→ **Try it**: In the following material, identify every line holding the string "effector" and return it.

Recorded information Start Marker

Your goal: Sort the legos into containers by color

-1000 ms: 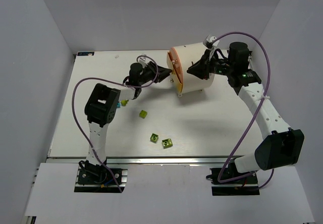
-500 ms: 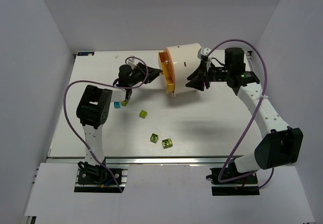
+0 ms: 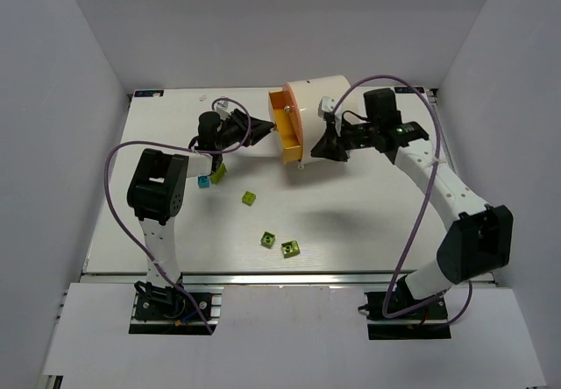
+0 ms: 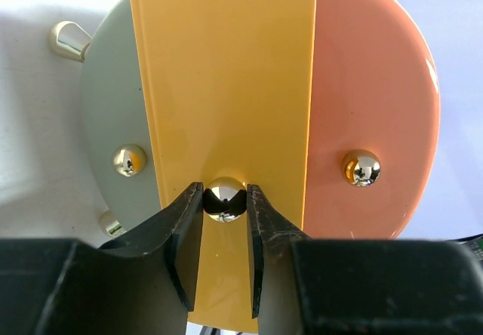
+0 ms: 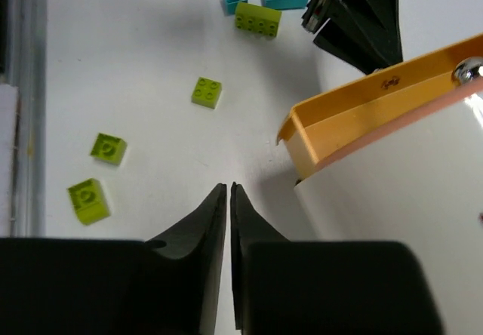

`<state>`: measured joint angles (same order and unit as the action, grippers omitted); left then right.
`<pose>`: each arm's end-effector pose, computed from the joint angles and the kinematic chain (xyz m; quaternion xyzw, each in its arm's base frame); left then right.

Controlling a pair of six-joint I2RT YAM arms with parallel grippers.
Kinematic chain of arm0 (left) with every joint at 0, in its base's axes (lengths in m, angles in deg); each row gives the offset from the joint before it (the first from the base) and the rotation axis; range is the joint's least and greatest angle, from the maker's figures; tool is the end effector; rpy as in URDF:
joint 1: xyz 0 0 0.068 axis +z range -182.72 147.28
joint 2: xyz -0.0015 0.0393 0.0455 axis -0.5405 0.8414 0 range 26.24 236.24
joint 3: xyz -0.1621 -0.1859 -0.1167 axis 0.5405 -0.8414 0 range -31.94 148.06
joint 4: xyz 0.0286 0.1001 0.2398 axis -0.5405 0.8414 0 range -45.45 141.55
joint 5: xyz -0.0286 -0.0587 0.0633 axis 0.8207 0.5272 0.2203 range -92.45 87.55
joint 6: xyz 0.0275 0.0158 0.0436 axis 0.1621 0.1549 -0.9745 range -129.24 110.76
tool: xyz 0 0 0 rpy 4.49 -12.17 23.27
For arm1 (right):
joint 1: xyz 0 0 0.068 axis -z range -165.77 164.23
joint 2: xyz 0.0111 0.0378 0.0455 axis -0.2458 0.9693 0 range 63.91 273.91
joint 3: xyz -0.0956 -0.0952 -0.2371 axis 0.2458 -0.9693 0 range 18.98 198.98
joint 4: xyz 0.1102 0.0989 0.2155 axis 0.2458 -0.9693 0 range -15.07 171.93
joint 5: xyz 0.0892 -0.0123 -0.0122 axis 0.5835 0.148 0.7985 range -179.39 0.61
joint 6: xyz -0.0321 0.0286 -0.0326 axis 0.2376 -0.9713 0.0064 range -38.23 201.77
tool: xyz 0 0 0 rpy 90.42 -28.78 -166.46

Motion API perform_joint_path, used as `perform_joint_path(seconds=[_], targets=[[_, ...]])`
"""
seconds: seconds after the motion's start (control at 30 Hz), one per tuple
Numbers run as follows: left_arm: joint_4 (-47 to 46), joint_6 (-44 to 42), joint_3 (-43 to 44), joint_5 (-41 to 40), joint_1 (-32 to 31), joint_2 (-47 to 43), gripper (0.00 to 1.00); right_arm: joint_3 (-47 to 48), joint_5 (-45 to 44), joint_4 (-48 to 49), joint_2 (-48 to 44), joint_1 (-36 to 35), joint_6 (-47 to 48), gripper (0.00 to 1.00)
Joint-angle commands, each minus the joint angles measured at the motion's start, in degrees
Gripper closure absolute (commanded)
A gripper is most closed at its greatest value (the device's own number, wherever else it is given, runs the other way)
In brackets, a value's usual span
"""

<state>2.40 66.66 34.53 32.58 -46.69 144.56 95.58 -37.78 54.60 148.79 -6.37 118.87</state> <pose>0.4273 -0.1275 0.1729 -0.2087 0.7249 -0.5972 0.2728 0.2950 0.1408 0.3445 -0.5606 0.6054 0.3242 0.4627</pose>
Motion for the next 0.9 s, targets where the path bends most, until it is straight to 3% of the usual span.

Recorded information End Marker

→ **Task solution**:
`<pose>`: each arm's end-effector pose, computed from the joint angles and the kinematic chain (xyz m; quaternion xyzw, each in its arm's base frame); left then right.
Kinematic chain of arm0 (left) with every joint at 0, in its base's axes (lengths in m, angles in deg); each row gives the offset from the joint before it (the first from the base) and the rotation axis; range is the joint's least and greatest angle, from the maker's figures; tool is the end effector; rpy as in URDF:

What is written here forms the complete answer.